INSTRUCTIONS FOR THE TASK: In the records below, find each line containing the word "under" and copy it.

Records contained in a dataset:
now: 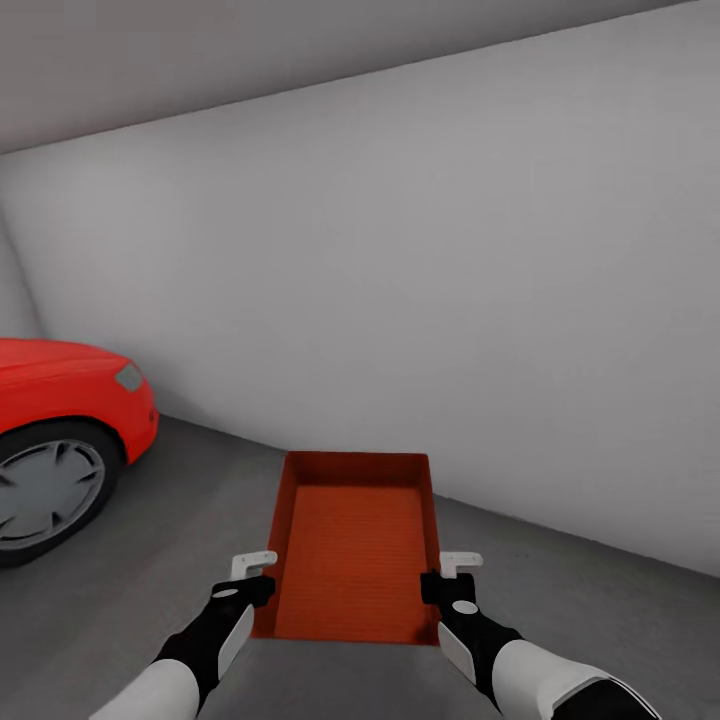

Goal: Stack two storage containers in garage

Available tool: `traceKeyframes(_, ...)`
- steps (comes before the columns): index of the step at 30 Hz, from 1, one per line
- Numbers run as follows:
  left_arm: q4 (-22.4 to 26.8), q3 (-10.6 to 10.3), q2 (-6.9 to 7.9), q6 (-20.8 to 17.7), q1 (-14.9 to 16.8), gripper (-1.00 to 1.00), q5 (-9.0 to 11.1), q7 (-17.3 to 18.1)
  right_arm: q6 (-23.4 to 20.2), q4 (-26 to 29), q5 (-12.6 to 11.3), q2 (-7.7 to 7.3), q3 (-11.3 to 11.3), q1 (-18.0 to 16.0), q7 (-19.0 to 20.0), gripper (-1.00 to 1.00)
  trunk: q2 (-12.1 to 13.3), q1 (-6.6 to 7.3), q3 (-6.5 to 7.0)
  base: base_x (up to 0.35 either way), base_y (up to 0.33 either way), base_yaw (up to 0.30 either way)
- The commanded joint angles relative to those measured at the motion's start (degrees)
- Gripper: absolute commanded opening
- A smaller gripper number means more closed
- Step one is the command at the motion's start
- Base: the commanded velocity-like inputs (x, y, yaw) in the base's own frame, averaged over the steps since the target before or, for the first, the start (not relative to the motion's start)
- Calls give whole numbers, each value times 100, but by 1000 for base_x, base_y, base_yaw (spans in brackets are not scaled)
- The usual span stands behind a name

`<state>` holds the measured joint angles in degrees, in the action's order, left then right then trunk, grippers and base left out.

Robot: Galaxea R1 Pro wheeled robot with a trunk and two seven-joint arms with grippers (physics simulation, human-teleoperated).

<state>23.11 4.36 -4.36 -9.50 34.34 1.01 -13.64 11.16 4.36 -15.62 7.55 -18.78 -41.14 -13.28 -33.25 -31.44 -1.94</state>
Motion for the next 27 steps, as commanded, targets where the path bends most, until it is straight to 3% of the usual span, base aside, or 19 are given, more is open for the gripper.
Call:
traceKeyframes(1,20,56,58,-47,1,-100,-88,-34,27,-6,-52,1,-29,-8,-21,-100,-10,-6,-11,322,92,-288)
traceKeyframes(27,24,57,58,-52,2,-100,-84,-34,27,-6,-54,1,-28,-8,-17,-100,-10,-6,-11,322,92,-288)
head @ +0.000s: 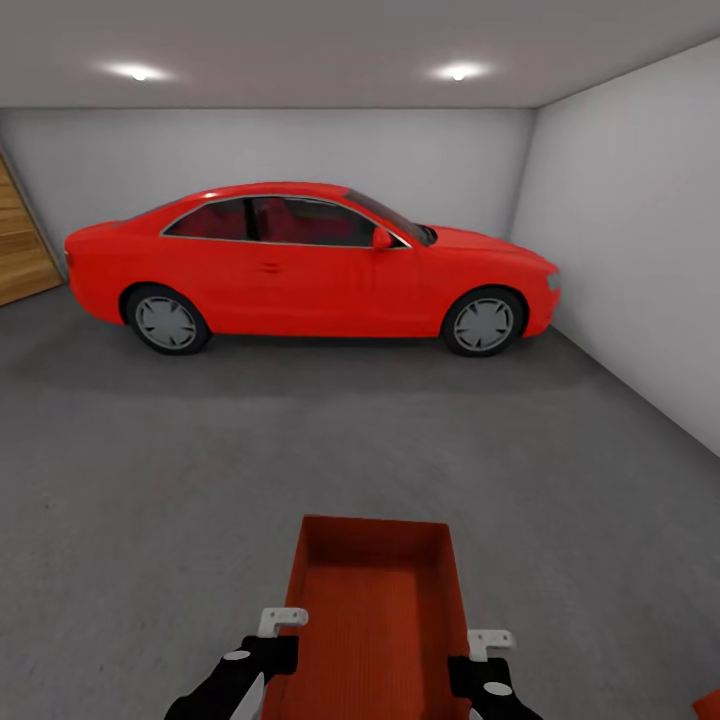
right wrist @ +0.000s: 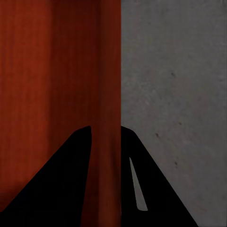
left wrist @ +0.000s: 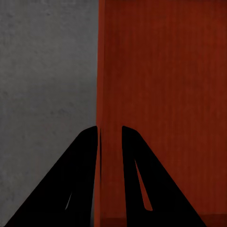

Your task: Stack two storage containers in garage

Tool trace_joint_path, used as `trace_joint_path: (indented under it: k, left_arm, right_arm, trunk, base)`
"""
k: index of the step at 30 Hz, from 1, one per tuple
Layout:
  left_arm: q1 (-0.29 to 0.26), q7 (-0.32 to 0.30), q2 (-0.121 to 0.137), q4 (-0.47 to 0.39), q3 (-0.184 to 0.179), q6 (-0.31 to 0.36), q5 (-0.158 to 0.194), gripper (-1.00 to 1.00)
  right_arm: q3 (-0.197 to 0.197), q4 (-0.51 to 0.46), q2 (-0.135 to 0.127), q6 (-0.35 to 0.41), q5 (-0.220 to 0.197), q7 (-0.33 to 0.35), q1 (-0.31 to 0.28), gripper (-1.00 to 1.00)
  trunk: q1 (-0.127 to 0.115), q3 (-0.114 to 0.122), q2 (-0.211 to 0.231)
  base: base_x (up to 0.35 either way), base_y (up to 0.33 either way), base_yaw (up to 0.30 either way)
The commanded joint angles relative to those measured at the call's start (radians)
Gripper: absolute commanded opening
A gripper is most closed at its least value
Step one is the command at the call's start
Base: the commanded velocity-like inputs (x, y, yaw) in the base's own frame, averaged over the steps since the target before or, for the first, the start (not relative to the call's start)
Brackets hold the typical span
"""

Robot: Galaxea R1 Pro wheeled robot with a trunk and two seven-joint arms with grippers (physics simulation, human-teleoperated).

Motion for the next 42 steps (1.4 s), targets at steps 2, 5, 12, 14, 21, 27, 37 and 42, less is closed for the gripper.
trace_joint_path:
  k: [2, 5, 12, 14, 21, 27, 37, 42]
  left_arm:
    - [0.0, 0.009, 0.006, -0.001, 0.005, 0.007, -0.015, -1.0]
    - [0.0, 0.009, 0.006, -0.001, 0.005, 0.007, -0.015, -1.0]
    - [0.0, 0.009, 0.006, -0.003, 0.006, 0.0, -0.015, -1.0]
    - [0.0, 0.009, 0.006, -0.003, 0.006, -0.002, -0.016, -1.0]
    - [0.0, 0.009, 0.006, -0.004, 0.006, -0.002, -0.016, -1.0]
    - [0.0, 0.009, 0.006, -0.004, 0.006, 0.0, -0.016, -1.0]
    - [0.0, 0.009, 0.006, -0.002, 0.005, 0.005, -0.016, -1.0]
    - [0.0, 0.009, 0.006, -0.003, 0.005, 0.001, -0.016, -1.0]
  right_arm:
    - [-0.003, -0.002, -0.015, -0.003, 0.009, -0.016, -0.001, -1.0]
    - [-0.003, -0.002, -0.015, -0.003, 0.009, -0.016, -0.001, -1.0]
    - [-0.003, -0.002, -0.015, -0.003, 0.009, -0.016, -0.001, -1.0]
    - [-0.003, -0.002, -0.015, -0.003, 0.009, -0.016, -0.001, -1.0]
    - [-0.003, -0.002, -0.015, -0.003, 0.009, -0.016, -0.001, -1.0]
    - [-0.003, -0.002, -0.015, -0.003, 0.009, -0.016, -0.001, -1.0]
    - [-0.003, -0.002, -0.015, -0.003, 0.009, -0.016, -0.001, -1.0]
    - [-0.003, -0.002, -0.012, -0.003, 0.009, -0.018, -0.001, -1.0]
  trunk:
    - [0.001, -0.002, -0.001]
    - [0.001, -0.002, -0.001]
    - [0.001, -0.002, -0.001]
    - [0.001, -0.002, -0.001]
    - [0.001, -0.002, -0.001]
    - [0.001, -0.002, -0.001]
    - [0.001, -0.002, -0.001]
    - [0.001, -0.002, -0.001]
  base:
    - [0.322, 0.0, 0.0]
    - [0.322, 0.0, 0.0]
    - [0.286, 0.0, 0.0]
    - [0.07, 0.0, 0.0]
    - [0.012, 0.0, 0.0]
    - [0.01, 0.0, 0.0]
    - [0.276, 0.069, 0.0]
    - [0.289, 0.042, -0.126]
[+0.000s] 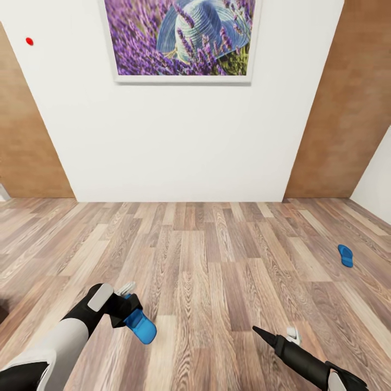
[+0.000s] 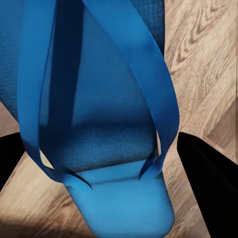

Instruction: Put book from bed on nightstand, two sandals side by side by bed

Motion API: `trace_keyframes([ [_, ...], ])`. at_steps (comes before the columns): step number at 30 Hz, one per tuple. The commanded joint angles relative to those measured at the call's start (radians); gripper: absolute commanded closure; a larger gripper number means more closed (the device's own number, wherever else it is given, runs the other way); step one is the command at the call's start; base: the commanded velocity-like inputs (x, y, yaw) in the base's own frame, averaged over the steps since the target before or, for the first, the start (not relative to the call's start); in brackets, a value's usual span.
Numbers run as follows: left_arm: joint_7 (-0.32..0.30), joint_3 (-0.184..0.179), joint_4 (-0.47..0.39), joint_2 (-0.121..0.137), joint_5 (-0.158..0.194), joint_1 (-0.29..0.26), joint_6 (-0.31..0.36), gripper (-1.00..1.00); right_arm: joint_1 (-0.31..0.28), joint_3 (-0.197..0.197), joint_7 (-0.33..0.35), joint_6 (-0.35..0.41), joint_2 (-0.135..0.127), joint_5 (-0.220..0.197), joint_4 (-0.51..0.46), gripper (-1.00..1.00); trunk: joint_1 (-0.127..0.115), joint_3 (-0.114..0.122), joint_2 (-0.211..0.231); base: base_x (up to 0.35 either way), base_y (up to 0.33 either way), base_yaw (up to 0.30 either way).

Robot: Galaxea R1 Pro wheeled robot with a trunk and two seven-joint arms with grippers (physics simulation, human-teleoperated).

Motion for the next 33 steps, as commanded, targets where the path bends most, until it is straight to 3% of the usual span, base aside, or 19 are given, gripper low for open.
trace_keyframes([
  [1,0.01,0.004,-0.001,0.0,0.009,0.0,0.003,1.0,0.0,-0.001,0.001,0.008,0.0,-0.006,0.0,-1.0,-0.001,0.003,0.0,0.0,0.0,0.0],
  [24,0.011,0.003,0.004,-0.001,0.008,0.001,0.003,1.0,0.0,0.001,0.002,0.008,0.0,-0.006,0.0,-1.0,-0.011,0.092,0.005,0.0,0.0,0.0],
  [33,0.012,0.003,0.005,0.002,0.005,0.004,-0.002,1.0,0.0,0.004,0.002,0.007,0.0,-0.006,0.0,-1.0,-0.011,0.092,0.005,0.0,0.0,0.0],
])
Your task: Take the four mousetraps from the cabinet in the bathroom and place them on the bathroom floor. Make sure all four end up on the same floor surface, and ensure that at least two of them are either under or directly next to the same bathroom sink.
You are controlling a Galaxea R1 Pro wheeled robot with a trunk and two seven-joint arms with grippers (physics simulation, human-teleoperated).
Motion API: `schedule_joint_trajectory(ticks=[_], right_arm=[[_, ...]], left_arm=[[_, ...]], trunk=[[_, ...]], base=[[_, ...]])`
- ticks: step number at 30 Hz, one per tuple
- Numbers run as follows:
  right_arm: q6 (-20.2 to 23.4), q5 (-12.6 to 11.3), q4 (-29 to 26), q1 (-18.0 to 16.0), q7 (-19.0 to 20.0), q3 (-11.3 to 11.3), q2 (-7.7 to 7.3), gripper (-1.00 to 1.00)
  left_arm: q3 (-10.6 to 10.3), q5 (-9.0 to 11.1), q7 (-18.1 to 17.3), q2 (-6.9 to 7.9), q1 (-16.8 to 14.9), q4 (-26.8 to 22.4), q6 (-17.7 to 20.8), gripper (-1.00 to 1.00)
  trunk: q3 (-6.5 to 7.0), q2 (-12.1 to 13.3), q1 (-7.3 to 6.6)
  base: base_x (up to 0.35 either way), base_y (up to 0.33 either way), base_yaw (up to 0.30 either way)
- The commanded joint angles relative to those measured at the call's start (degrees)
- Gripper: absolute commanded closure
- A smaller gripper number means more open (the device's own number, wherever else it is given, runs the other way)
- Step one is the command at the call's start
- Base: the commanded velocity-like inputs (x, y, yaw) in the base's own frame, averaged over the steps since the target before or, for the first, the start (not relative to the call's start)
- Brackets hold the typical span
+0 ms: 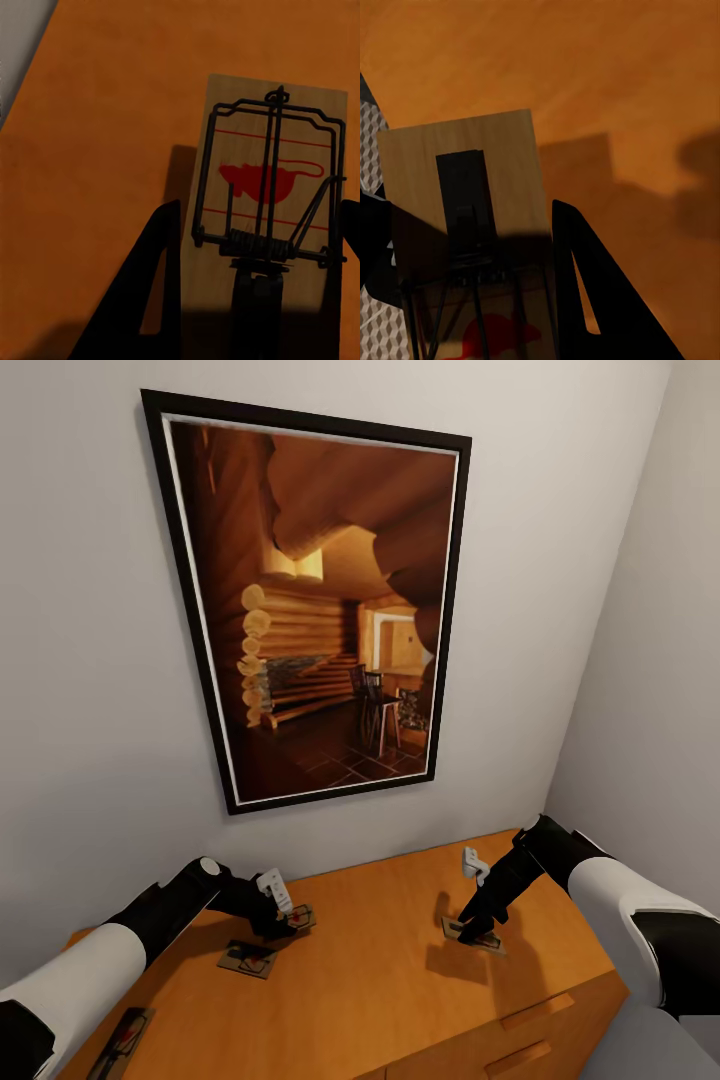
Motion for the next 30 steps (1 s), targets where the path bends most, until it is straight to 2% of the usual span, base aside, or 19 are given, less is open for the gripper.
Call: schedule_joint_trajectory(ticks=[1, 12, 20, 30], right_arm=[[0.97, -0.07, -0.08, 0.00, 0.34, 0.19, -0.01, 1.00], [0.97, -0.07, -0.08, 0.00, 0.34, 0.18, -0.02, 1.00], [0.97, -0.07, -0.08, 0.00, 0.34, 0.19, -0.01, 1.00], [0.97, -0.07, -0.08, 0.00, 0.34, 0.20, -0.02, 1.00]], left_arm=[[-0.14, -0.10, 0.03, 0.04, -0.01, -0.14, 0.37, 1.00], [-0.08, 0.05, -0.05, 0.15, -0.01, -0.29, 0.04, 1.00], [-0.10, -0.02, 0.03, 0.08, -0.01, -0.31, 0.20, 1.00], [-0.03, -0.07, 0.11, 0.10, -0.01, -0.30, 0.28, 1.00]], trunk=[[-0.03, -0.05, 0.02], [-0.03, -0.05, 0.02], [-0.03, -0.05, 0.02], [-0.03, -0.05, 0.02]], base=[[0.000, 0.000, 0.000], [0.000, -0.009, 0.000], [0.000, -0.202, 0.000], [-0.017, -0.029, 0.000]])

EXPECTED ANSWER:
Tool trace_joint_path, used as `trace_joint_path: (indented under it: k, left_arm, right_arm, trunk, base)`
Your task: Take the four mousetraps from the cabinet in the bathroom and place them on the bathroom floor. Make sure all four end up on the same floor surface, and ensure that at least two of them are either under or directly next to the same bathroom sink.

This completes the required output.